January 13th – February 10th, 2024

Opening reception, Saturday, January 13th, noon to 5pm


Monte Clark is pleased to present Cirage, an exhibition of new paintings, pictures, prints and sculptures by Evan Lee.

Cirage is the French translation for shoe polish, a waxy paste or liquid used to polish, shine and waterproof leather shoes. 

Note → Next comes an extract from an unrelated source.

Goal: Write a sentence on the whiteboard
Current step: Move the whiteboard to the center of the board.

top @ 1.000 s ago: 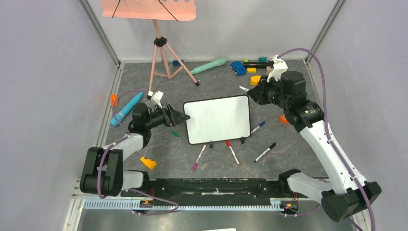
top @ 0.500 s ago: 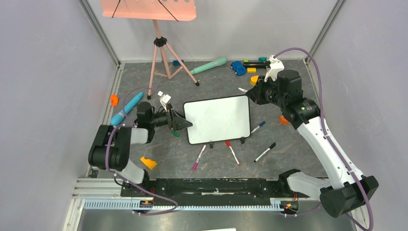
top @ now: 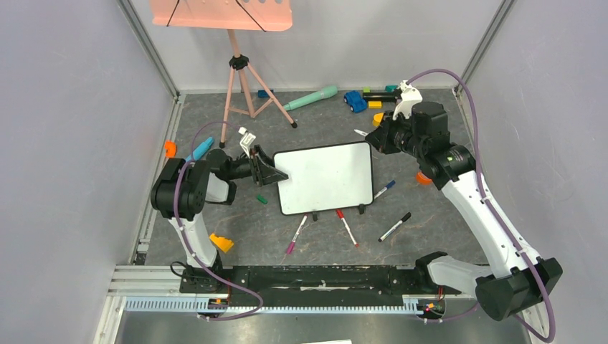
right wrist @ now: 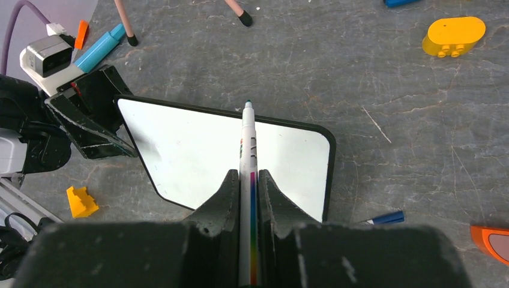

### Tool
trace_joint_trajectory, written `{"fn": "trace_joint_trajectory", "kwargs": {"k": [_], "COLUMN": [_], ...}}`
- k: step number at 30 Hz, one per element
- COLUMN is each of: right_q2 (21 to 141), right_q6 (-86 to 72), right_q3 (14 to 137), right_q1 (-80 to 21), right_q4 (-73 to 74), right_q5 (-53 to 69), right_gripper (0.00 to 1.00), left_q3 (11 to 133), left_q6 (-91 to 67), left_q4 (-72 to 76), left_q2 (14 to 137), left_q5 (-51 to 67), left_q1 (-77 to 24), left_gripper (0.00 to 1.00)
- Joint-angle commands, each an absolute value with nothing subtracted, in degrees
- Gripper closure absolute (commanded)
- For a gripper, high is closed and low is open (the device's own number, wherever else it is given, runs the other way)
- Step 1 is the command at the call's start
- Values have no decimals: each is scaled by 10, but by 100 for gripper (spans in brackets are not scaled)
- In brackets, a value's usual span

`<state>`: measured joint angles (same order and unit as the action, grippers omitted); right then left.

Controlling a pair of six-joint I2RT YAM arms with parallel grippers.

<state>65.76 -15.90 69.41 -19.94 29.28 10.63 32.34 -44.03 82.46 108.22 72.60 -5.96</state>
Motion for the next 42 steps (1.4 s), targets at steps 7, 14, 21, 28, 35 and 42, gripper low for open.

Central to Evan Lee’s new body of work is an investigation into early photography, in particular Louis Daguerre’s Boulevard du Temple, taken in 1838. The photograph is one of the earliest surviving daguerreotype plates. At the time the picture was taken the Boulevard would have been bustling with pedestrians and horse traffic. Due to the long exposure time only static figures could be recorded, in this case a shoe shiner and his customer at the corner of the street, who may possibly be the first humans captured in a photograph. This picture represents a significant step in the development of photography, as well as the inherent class struggles emerging through the industrialization of France and separation between the wealthy and working class. Evan Lee’s After Vue de Boulevard du Temple, 1938 by Louis Daguerre is a reproduction of this detail of Daguerre’s picture rendered in shoe polish in lieu of ink or paint.

Lee’s use of shoe polish examines a common “low value” everyday product as an artistic medium, which he applies using different processes such as screen printing, or with paintbrushes. Shoe polish is chemically similar to paint or an encaustic, and once applied remains fixed. The material adds both colour and shine to any surface, like a faux-finish or veneer which conceals the surface underneath. Often performed by marginalized workers, shoe shining represents a form of labor tied to class and economic status. Lee’s sculptures, Cameos depicting silhouetted figures carved out from tins of shoe polish draw attention to the workers.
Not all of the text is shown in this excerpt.